We are writing to request the abolishment of the practice of giving children after school detention unless the following conditions have been, or can be, met.

  • 1).  Parents have been given prior warning and have agreed that it is convenient.
  • 2).  The school can guarantee the children's safe delivery home afterwards.

If these conditions cannot be met, we feel it would be preferable to find alternative ways of administering discipline. The reasons for this are as follows...

It is already difficult enough for parents to arrange picking up and dropping off their children in between work and other commitments they may have, and as such, they may also have more than one child to collect from different schools. Children, for reasons of safety and convenience, often have an arrangement whereby they travel home with a friend. If a child's release time is put back it can mean that they may miss the chance of a lift with a friend, or miss the opportunity of being able to travel home with a companion, and therefore have to travel home alone. This is obviously not desirable, especially in the winter, when the evenings are dark, and can expose children to unnecessary risk. If a child's release time is put back without prior warning it can also mean that parents may be waiting outside the school for their children to appear not knowing what is going on. It can also mean that, if children are making their own way home from school and are late, the parents may be unduly worried and concerned not knowing what has happened.

In one instance, the mother of the child concerned had a doctors appointment, which was timed to run subsequently after picking up not one, but two children, from different schools. The first child was picked up with no problem. The second child was kept back on an impromptu detention. This left the mother waiting outside the school not knowing what was happening and worrying about where her son was and also worrying about keeping her doctors appointment. In the end, the mother had to abandon the child without knowing what was happening and rush for her doctor's appointment thinking perhaps that she had missed him and that he was making his way to his dad's. In actual fact, he had been kept in after school and the secretary's office was unaware of the situation and unable to enlighten the child's mother. The child then came out of school with no bus fare and no lift, and no knowledge of where his mother was.

In another instance, a child missed his arranged lift with a friend's parent and had to walk home alone through the woods in the dark. His friend was in a different class and released at the normal time and he was detained spontaneously along with the rest of his class by his teacher. If a parent has made arrangements for their child to be picked up and is under the impression that their child will be returned home safely, it is not appropriate to have these arrangements broken and interfered with, without prior notification, by the administering of spontaneous detention. We cannot expect children to always behave responsibly and in an adult fashion, but we can expect responsible behaviour from our schools and our teachers, whom should be setting an example.
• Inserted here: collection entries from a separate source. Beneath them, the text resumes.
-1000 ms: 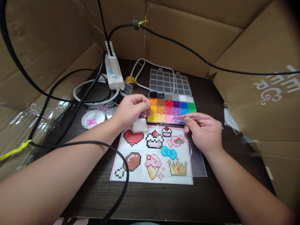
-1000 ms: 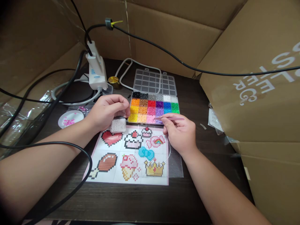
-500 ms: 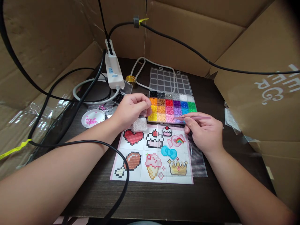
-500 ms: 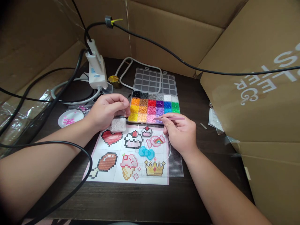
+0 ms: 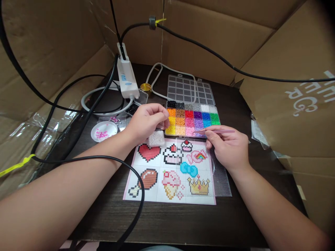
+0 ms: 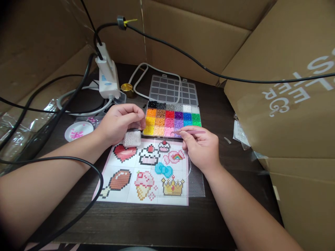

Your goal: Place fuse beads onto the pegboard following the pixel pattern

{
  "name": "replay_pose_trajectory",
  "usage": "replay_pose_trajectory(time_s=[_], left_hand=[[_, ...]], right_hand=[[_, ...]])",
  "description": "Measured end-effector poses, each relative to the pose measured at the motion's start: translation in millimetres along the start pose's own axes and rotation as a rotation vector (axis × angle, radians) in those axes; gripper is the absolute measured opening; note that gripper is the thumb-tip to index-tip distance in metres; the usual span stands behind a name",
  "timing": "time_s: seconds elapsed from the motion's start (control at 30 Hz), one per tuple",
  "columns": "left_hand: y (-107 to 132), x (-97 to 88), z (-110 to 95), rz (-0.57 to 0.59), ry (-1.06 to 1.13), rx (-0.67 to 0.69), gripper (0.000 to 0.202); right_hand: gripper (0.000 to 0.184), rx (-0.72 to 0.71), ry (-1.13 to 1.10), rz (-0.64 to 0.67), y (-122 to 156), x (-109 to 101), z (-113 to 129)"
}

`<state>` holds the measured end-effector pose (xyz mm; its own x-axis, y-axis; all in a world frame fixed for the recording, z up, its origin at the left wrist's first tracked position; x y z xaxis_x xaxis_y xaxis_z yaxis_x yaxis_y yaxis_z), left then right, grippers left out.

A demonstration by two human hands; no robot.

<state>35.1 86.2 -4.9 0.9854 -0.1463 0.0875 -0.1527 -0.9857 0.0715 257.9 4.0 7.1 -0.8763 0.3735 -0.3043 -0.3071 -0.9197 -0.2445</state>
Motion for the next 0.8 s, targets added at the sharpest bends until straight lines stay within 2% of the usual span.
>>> replay_pose_trajectory(time_s=[0.63, 0.8], left_hand=[[-0.3, -0.6, 1.0, -0.004, -0.005, 0.004, 0.008], [0.0, -0.2, 0.9, -0.007, -0.005, 0.001, 0.009]], right_hand=[[0.012, -0.013, 0.007, -0.02, 2.7, -3.7, 5.6], [0.013, -0.016, 0.011, 0.017, 4.9, -5.9, 7.5]])
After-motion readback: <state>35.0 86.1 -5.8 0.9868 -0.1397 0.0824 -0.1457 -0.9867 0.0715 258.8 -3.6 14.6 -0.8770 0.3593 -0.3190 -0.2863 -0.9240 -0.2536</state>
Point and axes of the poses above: each hand's wrist, its own y-axis away from the middle knuckle, its own x-axis out of the palm, z = x × y, the point moved 9 cm from there along -y, towards the middle knuckle, and after that the axes turned 7 degrees about -z, right-handed, at the moved point
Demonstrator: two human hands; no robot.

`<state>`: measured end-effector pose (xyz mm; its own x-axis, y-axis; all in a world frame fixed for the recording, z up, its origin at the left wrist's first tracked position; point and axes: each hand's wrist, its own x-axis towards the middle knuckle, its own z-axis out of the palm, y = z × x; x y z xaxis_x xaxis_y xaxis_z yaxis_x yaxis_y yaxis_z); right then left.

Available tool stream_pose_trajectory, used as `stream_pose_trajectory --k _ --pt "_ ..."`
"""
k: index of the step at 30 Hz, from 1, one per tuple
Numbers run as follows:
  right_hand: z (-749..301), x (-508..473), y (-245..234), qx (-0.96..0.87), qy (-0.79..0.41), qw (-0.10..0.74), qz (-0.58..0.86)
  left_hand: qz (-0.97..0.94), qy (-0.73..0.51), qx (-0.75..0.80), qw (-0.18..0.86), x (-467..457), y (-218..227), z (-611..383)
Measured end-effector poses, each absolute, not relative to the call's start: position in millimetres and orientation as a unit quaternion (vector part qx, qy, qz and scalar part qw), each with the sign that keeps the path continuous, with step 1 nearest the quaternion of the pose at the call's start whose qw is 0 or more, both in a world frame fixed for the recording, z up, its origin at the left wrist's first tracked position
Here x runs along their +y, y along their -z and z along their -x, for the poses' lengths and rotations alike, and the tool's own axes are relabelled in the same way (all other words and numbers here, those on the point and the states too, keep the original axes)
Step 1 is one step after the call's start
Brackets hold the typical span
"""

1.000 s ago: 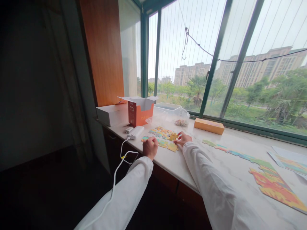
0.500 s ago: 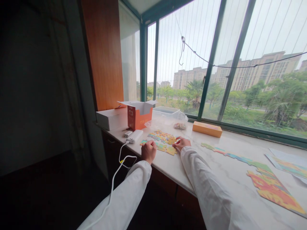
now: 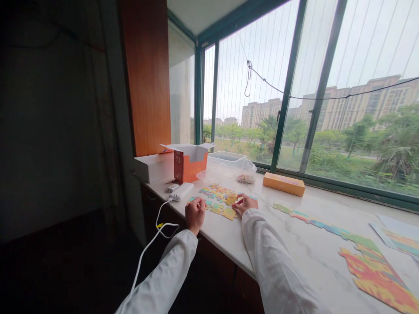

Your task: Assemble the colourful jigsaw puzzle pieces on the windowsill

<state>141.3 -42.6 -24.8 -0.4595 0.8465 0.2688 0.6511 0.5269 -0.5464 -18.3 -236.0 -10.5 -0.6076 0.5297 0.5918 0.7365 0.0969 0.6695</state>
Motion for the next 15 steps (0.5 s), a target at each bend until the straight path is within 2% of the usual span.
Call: stream_pose_trajectory --k 5,10,15 --pt "-139 -41 25 -0.835 -0.185 0.267 0.445 0.419 0.504 -0.748 0.102 -235 8 17" --pt "-137 -43 22 -0.832 -0.189 0.280 0.440 0.410 0.467 -0.781 0.058 -233 2 15" --pt "-137 -46 18 -0.832 -0.191 0.279 0.441 0.426 0.413 -0.803 0.061 -217 -24 5"
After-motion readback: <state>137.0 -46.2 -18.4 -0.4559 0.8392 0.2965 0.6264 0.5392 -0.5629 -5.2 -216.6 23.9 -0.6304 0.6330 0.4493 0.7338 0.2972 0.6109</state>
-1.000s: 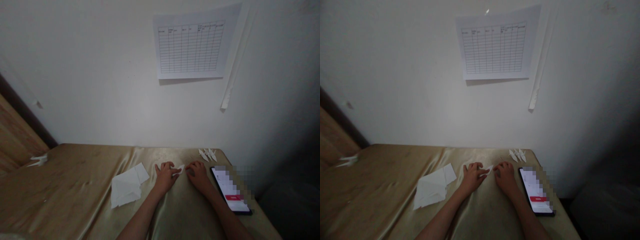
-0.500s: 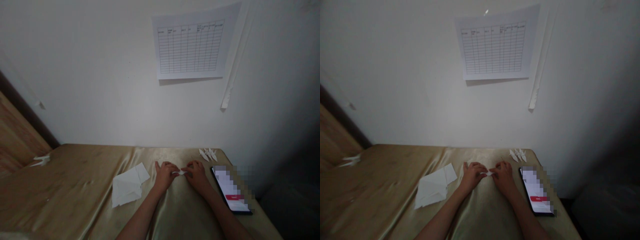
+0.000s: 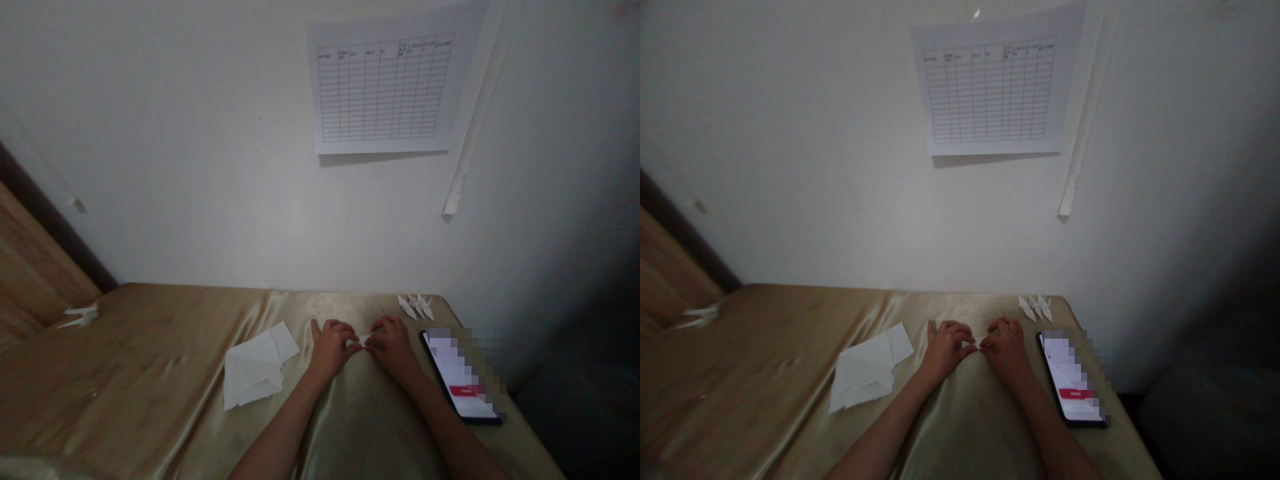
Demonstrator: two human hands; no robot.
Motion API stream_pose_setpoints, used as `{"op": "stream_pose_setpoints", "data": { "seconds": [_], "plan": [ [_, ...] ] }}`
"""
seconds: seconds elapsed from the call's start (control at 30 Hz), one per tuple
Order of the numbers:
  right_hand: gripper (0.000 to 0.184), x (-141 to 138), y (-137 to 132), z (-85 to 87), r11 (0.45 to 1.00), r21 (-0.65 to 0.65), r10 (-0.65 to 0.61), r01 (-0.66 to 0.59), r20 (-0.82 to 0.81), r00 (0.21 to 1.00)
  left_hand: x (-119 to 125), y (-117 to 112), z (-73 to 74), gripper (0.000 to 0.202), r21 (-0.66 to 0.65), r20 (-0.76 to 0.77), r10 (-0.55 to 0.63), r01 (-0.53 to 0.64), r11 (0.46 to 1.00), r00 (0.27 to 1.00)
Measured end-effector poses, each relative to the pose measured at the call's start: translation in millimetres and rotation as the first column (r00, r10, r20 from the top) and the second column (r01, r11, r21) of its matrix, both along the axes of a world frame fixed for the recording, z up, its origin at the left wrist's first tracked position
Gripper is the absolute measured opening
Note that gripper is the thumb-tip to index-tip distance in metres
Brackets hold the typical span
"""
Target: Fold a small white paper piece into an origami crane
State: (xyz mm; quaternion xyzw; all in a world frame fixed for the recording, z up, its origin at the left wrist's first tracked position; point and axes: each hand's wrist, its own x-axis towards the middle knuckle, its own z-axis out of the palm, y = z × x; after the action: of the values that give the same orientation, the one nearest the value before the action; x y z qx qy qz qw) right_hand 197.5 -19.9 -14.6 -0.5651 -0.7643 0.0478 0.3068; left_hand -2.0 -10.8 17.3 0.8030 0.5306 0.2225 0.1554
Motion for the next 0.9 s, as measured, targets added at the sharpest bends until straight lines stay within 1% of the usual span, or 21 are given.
{"op": "stream_pose_setpoints", "data": {
  "seconds": [0.2,0.37,0.47,0.63,0.9],
  "plan": [
    [0.011,-4.2,-1.2,3.7,0.998,-0.063,-0.032,0.032,-0.008,0.999,3.9,1.6,-5.8,0.011,0.005,0.031,0.064,-0.065,0.998,0.997],
    [0.011,-9.8,3.2,1.9,0.983,-0.133,-0.135,0.130,-0.031,0.990,4.5,4.1,-7.0,0.011,-0.044,0.018,0.090,-0.090,0.995,0.996],
    [0.010,-8.2,6.3,-0.6,0.978,-0.142,-0.159,0.152,-0.042,0.986,4.0,4.8,-7.1,0.012,-0.048,0.012,0.097,-0.096,0.994,0.995],
    [0.008,-4.3,6.7,-2.6,0.979,-0.141,-0.149,0.145,-0.022,0.989,4.8,5.2,-7.6,0.012,-0.039,0.021,0.103,-0.102,0.994,0.994],
    [0.010,-9.2,7.0,-2.4,0.976,-0.135,-0.171,0.169,0.001,0.985,7.6,5.0,-6.0,0.007,-0.049,0.020,0.123,-0.121,0.991,0.992]
  ]
}}
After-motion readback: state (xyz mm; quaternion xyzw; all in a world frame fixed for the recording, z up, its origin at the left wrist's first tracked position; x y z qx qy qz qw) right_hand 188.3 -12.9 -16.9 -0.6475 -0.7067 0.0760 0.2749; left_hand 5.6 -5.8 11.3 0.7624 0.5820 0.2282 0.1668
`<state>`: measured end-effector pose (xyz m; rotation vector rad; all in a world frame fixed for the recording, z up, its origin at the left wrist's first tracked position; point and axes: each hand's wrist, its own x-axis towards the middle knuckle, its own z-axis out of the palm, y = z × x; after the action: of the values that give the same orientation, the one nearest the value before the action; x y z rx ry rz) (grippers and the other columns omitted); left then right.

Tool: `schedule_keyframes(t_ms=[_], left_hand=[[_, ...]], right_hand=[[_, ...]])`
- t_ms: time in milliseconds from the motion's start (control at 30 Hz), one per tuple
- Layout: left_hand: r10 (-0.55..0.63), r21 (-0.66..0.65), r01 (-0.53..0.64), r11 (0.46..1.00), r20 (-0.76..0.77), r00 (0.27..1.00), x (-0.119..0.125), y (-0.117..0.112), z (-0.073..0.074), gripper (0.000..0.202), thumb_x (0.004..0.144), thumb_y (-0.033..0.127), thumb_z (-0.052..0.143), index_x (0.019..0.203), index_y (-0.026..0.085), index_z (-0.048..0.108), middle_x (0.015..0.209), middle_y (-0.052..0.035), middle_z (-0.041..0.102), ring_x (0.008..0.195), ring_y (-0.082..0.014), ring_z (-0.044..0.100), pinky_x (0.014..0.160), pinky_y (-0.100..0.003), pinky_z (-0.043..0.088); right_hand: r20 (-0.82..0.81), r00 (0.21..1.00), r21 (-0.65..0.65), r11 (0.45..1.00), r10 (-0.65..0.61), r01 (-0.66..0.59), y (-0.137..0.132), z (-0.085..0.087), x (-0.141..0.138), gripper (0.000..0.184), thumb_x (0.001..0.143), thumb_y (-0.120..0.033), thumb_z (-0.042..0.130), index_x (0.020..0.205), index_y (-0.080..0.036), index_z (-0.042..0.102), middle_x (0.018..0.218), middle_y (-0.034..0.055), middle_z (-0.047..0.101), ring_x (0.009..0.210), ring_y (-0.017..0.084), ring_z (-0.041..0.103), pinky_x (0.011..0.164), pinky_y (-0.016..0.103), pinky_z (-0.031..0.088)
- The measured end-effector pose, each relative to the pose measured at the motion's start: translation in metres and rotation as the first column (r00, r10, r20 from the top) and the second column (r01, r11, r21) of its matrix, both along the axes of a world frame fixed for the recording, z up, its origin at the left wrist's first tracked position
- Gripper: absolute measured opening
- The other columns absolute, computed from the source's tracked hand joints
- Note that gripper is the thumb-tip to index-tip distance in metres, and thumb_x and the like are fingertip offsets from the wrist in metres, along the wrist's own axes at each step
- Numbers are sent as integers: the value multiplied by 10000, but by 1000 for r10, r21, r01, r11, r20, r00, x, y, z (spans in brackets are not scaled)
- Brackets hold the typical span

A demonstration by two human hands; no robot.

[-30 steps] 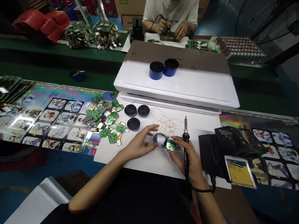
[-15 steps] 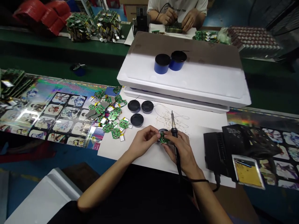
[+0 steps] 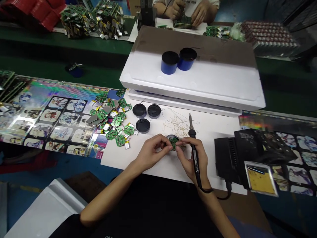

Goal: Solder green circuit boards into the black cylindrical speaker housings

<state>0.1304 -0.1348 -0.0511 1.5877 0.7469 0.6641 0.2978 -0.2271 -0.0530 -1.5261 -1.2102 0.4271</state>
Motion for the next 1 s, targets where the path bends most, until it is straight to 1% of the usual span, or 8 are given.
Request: schedule_keyframes(t_ms=[200, 367, 433, 500, 633, 767, 900, 1000], left_hand=[[-19, 58, 18, 998, 6, 1000, -2, 2, 0, 98, 996, 263, 720, 959, 172, 711, 884, -23, 706, 772, -128, 597, 676, -240, 428], [-27, 68, 27, 997, 4, 1000, -1, 3, 2, 103, 1007, 278, 718, 988, 178, 733, 938, -38, 744, 823, -138, 636, 704, -243, 447], [-20, 58, 19, 998, 12, 1000, 0, 3, 1, 124, 1011, 292, 716, 979, 175, 745, 931, -43, 750, 827, -144, 646, 707, -247, 452], [1, 23, -1, 1000, 34, 999, 1, 3, -1, 149, 1001, 311, 735, 958, 170, 753, 910, -48, 750, 813, -148, 646, 704, -253, 454], [50, -105, -38, 994, 109, 993, 3, 1, -8, 207, 972, 363, 781, 934, 160, 759, 901, -63, 744, 828, -162, 655, 723, -270, 470], [66, -209, -33, 977, 153, 986, 3, -1, -12, 244, 948, 396, 810, 930, 157, 760, 915, -72, 737, 862, -178, 670, 766, -290, 494], [67, -255, -19, 967, 178, 982, 2, -1, -13, 227, 941, 382, 820, 932, 162, 762, 933, -70, 735, 889, -179, 673, 796, -293, 502], [70, -263, -23, 964, 172, 983, 2, 0, -14, 241, 936, 396, 823, 935, 162, 768, 928, -72, 741, 887, -182, 675, 801, -294, 506]], right_hand=[[-120, 993, -10, 1000, -1, 0, 5, 0, -1, 284, 925, -186, 778, 1158, -280, 647, 971, -6, 771, 908, 169, 786, 897, 336, 622], [-154, 988, -29, 999, -18, 14, 3, -3, -1, 286, 910, -227, 824, 1133, -282, 654, 947, -17, 775, 891, 168, 783, 963, 368, 594], [-158, 987, -31, 999, -24, 19, 3, -4, -1, 297, 906, -236, 833, 1137, -285, 652, 932, -23, 774, 887, 165, 777, 974, 371, 583], [-157, 987, -34, 999, -37, 32, 2, -4, -1, 305, 901, -247, 841, 1134, -285, 648, 911, -25, 772, 885, 167, 771, 968, 372, 579], [-156, 987, -42, 998, -48, 42, 1, -5, -3, 295, 903, -267, 837, 1123, -281, 640, 883, -24, 770, 885, 180, 768, 962, 391, 580], [-174, 983, -37, 998, -61, 55, 2, -4, -5, 288, 903, -263, 834, 1107, -280, 630, 870, -29, 757, 869, 179, 771, 946, 387, 589], [-164, 985, -34, 998, -61, 56, 2, -4, -8, 281, 904, -237, 825, 1101, -283, 631, 903, -23, 748, 862, 170, 772, 906, 356, 599], [-116, 991, -22, 998, -59, 57, 1, -3, -9, 267, 910, -225, 808, 1105, -287, 637, 936, -20, 739, 853, 162, 766, 885, 341, 608]])
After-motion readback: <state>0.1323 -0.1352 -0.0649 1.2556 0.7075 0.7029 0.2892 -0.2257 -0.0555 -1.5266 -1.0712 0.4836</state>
We are all aware of the kind of incidents that can take place nowadays and rather than see children travel home alone, parents often then have to make a special journey, at some inconvenience to themselves, to ensure the safe return of the child in question. This in itself is often difficult when parents are either working, or have other commitments and other children to take care of. It would therefore be better, as far as parents are concerned, if such punishment could take the form of a playground break time or lunchtime detention, thereby, making sure that normal home time arrangements can prevail and enabling parents to organise their lives without having to make rearrangements. After all, it is the child that is supposed to be disciplined and inconvenienced and not parents.